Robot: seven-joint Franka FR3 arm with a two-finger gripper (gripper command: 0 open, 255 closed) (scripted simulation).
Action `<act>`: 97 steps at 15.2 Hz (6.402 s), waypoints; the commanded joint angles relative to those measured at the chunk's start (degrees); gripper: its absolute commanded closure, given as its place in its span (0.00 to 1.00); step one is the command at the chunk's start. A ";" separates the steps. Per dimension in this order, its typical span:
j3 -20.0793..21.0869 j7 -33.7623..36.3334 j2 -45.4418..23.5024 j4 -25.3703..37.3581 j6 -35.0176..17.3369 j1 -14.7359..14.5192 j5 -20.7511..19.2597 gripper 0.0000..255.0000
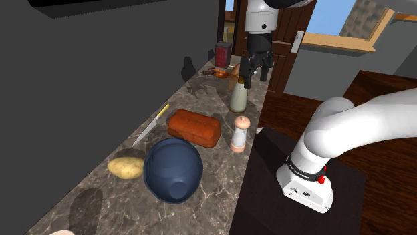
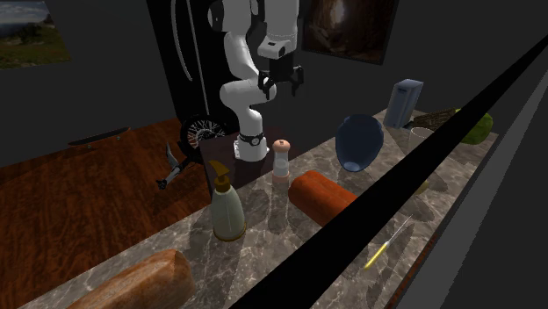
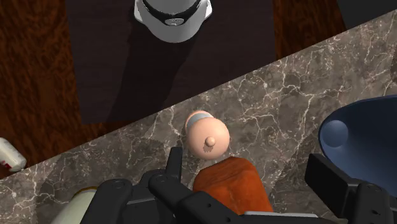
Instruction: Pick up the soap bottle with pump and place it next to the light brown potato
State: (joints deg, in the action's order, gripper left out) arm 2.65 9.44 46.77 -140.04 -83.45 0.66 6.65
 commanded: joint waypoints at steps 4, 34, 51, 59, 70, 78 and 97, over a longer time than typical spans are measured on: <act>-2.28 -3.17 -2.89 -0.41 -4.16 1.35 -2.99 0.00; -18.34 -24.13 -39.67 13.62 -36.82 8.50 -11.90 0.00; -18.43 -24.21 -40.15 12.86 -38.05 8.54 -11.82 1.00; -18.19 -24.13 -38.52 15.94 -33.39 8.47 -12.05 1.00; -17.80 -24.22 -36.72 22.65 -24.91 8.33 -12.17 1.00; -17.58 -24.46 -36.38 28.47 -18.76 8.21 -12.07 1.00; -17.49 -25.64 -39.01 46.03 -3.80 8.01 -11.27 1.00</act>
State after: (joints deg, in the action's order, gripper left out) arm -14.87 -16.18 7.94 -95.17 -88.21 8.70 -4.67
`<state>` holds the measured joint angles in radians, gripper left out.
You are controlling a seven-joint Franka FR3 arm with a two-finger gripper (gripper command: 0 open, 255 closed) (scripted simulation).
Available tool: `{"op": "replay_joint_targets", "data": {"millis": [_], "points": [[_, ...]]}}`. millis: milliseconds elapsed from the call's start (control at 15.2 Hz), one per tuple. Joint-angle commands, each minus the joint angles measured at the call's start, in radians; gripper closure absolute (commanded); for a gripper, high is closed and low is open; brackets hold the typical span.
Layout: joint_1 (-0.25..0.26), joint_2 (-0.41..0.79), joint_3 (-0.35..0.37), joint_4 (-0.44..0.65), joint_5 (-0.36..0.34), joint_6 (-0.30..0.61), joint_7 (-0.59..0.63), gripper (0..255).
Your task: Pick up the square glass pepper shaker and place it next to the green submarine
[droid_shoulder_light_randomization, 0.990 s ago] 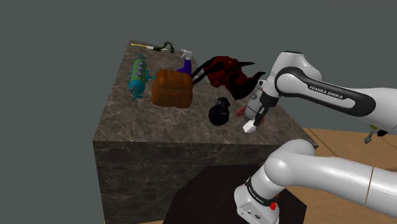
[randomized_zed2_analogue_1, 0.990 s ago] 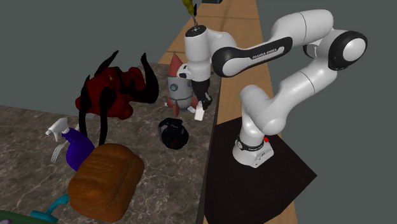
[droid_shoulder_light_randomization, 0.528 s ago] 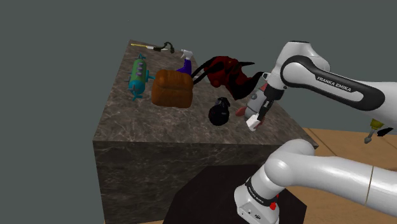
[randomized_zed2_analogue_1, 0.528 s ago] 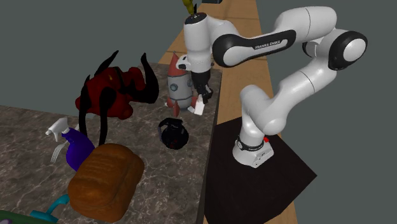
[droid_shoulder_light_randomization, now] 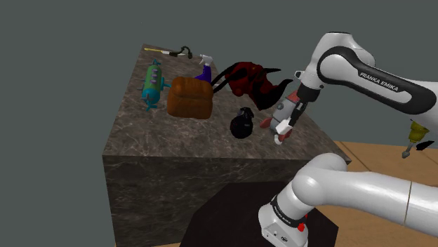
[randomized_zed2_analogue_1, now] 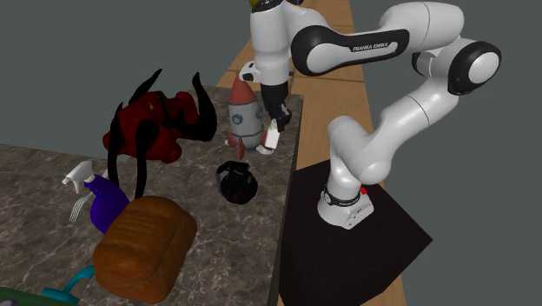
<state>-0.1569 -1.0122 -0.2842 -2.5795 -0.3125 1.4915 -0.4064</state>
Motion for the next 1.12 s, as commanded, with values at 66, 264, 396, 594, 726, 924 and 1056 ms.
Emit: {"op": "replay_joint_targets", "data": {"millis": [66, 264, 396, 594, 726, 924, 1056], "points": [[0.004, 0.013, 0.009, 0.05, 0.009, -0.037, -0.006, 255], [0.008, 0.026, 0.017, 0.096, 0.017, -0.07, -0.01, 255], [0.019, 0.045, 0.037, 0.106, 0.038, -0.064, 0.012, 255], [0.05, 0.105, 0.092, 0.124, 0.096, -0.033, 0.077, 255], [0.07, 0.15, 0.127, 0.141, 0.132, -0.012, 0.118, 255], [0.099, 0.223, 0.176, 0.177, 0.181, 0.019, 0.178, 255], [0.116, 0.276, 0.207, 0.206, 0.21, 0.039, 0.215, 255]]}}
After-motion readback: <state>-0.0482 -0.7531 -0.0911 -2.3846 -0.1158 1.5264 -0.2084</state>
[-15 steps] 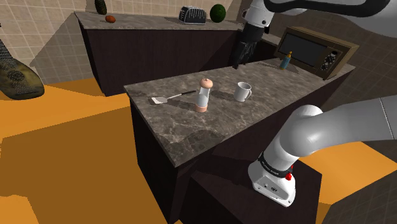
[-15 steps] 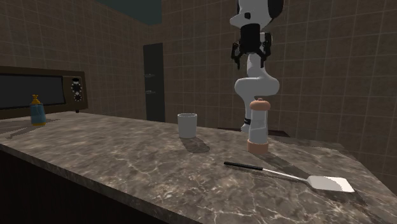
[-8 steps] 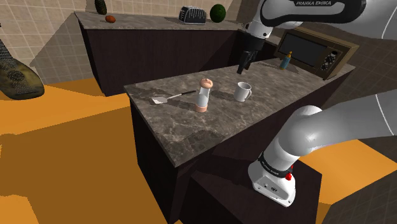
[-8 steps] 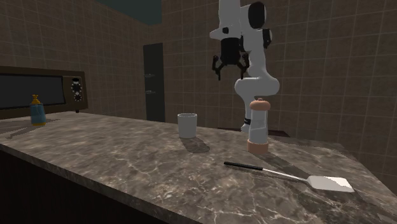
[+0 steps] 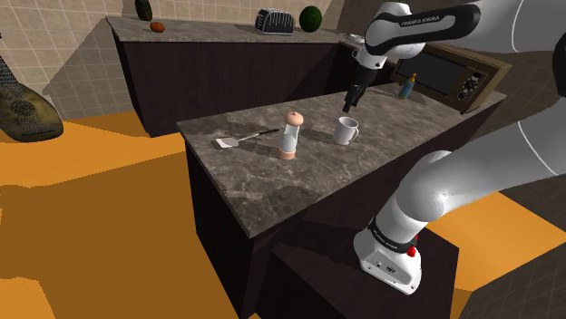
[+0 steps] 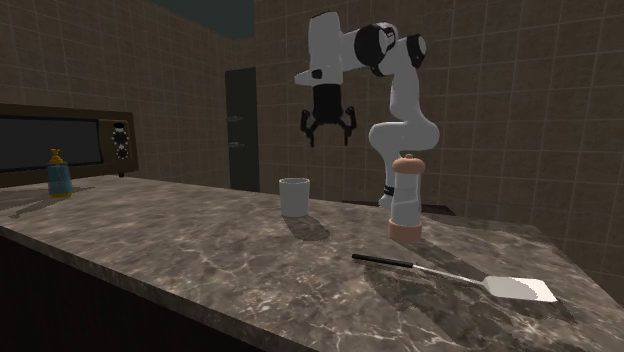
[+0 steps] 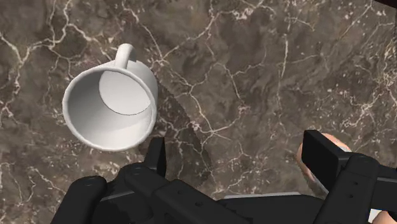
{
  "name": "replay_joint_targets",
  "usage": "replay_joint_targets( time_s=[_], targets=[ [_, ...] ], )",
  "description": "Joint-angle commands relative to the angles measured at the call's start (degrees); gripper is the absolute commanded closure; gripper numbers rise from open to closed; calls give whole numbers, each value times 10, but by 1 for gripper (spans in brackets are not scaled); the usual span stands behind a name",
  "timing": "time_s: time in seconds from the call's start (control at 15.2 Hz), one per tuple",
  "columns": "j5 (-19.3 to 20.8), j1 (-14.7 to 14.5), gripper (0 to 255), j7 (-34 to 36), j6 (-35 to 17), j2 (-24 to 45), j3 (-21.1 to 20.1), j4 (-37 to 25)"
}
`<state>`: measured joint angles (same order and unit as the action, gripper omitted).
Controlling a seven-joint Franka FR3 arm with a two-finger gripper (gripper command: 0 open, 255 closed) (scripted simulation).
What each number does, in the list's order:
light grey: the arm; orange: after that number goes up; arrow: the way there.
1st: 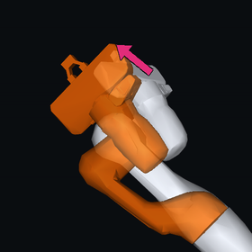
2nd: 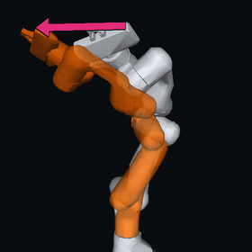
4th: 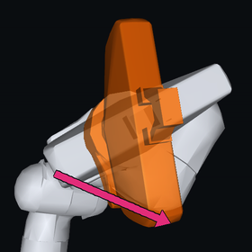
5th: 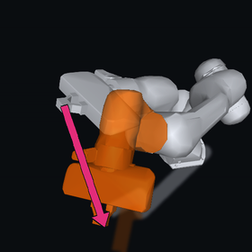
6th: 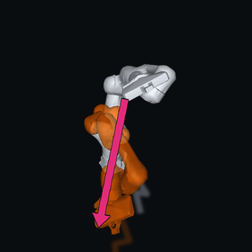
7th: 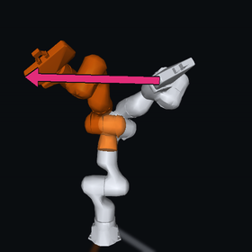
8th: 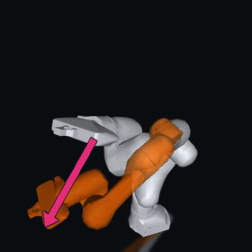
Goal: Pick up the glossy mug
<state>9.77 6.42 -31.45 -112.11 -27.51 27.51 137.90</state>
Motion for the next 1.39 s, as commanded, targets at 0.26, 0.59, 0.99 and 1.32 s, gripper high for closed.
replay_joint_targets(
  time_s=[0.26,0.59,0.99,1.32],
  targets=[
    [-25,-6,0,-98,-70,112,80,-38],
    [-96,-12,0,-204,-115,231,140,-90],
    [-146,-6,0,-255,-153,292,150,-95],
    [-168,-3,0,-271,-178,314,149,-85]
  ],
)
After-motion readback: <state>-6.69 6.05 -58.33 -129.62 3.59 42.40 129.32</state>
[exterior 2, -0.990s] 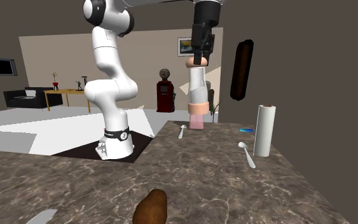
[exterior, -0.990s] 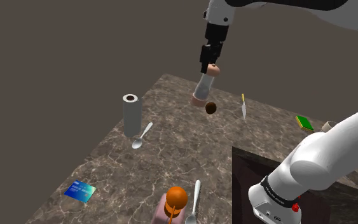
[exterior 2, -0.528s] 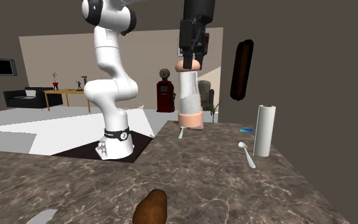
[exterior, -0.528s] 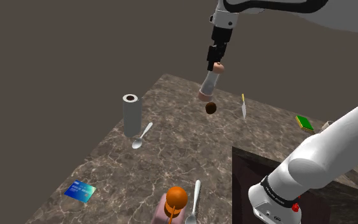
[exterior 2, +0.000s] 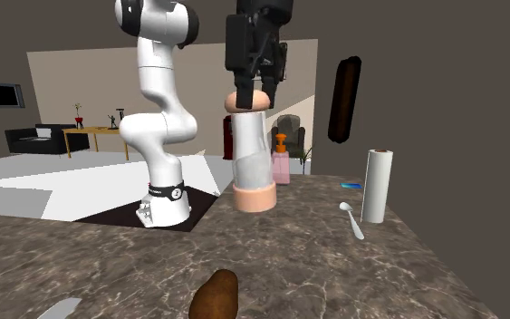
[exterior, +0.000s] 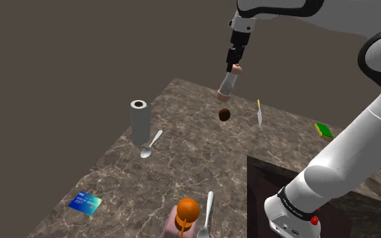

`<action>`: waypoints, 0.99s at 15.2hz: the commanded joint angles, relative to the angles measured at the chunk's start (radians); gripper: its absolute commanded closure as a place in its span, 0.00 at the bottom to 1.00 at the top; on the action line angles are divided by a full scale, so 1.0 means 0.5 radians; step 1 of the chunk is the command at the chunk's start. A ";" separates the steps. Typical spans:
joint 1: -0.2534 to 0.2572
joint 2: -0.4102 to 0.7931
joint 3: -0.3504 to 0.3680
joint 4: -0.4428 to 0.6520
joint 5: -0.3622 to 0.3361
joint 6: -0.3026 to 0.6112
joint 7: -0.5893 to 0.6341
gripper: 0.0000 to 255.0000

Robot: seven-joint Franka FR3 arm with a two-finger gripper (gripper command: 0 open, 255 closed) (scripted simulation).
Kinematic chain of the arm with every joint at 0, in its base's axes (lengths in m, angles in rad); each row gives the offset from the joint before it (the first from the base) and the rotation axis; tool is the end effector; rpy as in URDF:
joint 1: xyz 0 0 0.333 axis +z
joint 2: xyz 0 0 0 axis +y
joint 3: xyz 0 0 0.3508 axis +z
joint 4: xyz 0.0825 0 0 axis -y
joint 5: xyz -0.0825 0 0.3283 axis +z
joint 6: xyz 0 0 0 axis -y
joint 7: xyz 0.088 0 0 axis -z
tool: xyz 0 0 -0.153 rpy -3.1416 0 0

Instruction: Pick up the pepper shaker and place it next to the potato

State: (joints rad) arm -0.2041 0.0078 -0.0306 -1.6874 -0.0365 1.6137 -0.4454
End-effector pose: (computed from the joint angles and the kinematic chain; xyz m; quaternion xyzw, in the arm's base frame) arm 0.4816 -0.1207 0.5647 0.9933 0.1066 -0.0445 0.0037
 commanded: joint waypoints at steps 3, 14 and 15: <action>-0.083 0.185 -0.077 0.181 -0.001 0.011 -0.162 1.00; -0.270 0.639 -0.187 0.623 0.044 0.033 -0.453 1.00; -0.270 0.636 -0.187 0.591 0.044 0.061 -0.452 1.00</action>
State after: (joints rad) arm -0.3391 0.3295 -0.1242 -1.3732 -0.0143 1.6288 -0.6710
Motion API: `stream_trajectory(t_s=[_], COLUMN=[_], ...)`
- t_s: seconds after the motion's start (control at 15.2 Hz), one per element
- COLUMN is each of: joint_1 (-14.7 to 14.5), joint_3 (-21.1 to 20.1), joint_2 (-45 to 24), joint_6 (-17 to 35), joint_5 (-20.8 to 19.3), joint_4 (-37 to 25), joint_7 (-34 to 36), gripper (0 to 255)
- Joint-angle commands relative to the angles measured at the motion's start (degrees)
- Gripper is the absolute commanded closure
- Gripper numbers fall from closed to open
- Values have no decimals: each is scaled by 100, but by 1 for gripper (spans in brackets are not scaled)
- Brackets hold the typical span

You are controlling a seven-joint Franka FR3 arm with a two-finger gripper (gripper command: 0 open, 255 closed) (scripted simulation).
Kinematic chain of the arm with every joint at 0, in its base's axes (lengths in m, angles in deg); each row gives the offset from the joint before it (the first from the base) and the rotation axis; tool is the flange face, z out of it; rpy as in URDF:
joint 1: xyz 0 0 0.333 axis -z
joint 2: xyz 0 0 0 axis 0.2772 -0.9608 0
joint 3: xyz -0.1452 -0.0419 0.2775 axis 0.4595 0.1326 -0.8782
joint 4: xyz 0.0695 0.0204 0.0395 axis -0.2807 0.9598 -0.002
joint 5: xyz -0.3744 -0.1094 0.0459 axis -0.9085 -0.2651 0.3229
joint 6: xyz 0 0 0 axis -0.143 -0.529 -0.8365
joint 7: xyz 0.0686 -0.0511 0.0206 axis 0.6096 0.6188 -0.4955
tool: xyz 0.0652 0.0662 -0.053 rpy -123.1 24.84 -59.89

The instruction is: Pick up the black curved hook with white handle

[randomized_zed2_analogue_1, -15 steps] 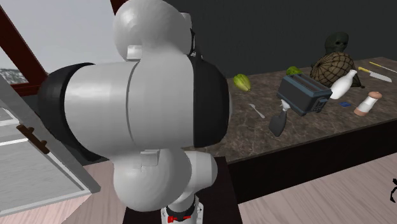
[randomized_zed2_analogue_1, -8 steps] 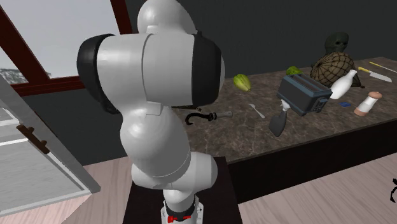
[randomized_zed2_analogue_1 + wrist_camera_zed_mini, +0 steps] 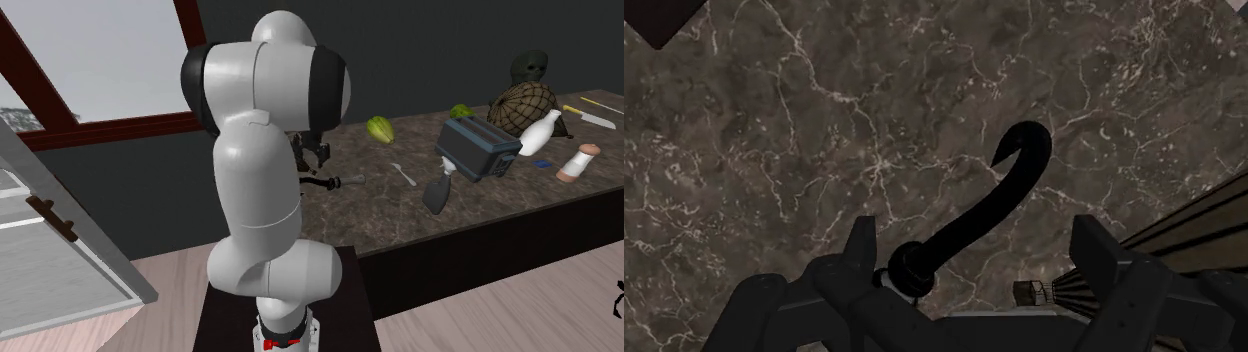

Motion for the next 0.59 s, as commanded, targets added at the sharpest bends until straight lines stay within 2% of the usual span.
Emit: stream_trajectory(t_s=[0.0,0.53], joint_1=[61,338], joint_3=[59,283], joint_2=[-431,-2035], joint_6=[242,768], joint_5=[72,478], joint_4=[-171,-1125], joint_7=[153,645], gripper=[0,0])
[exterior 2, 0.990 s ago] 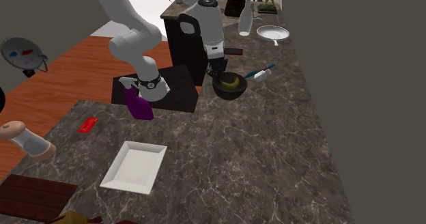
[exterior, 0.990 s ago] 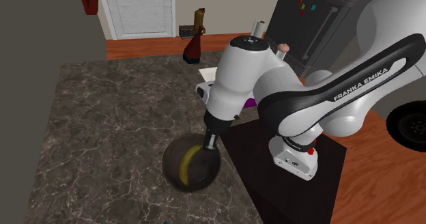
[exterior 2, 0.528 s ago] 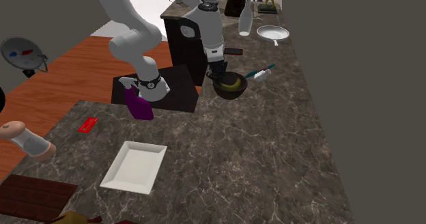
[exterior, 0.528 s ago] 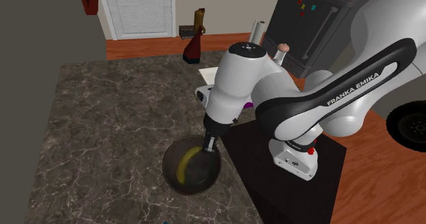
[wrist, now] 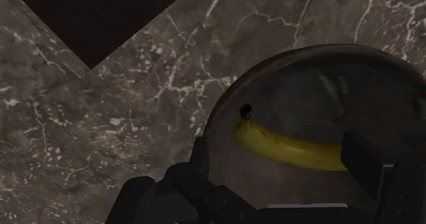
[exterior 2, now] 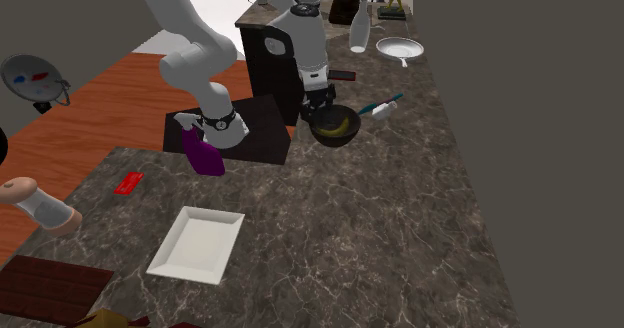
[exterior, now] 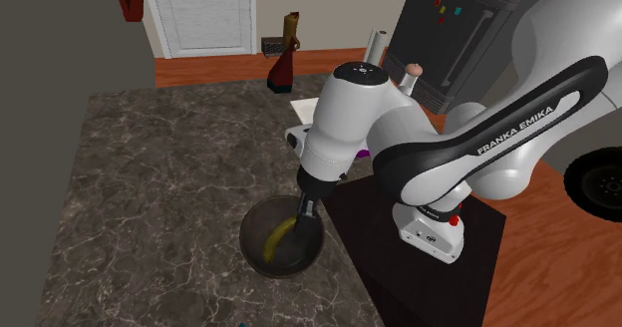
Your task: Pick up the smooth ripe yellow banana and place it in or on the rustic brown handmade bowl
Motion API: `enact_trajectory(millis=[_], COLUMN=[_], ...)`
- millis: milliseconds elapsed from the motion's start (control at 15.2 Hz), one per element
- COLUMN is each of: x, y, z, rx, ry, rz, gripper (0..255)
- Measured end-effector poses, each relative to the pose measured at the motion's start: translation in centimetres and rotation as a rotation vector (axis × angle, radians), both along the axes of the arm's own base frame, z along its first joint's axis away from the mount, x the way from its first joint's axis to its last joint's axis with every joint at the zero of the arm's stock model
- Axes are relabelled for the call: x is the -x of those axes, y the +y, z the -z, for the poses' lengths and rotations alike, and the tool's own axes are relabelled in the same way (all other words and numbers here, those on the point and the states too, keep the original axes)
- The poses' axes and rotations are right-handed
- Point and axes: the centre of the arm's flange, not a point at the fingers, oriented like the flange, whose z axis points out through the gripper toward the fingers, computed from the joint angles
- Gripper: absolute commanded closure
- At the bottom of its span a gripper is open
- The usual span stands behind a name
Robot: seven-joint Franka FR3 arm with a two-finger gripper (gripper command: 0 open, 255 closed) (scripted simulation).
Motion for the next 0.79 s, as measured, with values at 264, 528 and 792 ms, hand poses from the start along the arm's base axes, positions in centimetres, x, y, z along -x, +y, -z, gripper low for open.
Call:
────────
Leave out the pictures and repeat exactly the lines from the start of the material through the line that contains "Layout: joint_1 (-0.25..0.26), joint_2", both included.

- Solution to the exercise
Robot: seven-joint Franka FR3 arm with a two-finger gripper (gripper command: 0 open, 255 closed) (scripted simulation).
Action `<act>`: 97 steps at 15.2 Hz (6.402 s), waypoints; the commanded joint angles relative to those measured at the chunk's start (degrees); gripper: its absolute commanded closure, given as its place in its span (0.00 to 1.00); step one is the command at the chunk's start. A ";" separates the steps. Per dimension in this order, its typical span:
j3 -20.0793..21.0869 j7 -33.7623..36.3334 j2 -45.4418..23.5024 j4 -25.3703..37.3581 j6 -35.0176..17.3369 j1 -14.7359..14.5192 j5 -20.7511..19.2597 gripper 0.0000..255.0000
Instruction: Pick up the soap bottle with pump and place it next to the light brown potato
State: (joints deg, in the action's order, gripper left out) arm 2.65 9.44 46.77 -140.04 -83.45 0.66 6.65
 commanded: joint waypoints at steps 4, 34, 51, 59, 70, 78 and 97, over a longer time than typical spans are measured on: <act>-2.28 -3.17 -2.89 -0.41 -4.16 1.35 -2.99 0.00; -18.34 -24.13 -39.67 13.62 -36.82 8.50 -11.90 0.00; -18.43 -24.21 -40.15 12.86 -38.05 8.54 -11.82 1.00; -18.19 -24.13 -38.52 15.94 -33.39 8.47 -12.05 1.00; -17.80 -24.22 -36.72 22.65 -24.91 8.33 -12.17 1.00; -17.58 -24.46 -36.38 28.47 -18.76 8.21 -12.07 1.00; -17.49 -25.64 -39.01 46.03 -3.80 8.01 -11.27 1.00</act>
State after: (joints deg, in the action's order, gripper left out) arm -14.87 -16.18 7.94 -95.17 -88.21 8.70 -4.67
`<state>` holds the measured joint angles in radians, gripper left out.
You are controlling a seven-joint Franka FR3 arm with a two-finger gripper (gripper command: 0 open, 255 closed) (scripted simulation).
Available tool: `{"op": "replay_joint_targets", "data": {"millis": [_], "points": [[_, ...]]}}`. millis: milliseconds elapsed from the call's start (control at 15.2 Hz), one per tuple. Joint-angle commands, each minus the joint angles measured at the call's start, in radians; gripper closure absolute (commanded); for a gripper, high is closed and low is open; brackets hold the typical span.
Layout: joint_1 (-0.25..0.26), joint_2 (-0.41..0.79), joint_3 (-0.35..0.37), joint_4 (-0.44..0.65), joint_5 (-0.36..0.34), joint_6 (-0.30..0.61), joint_7 (-0.59..0.63), gripper (0..255).

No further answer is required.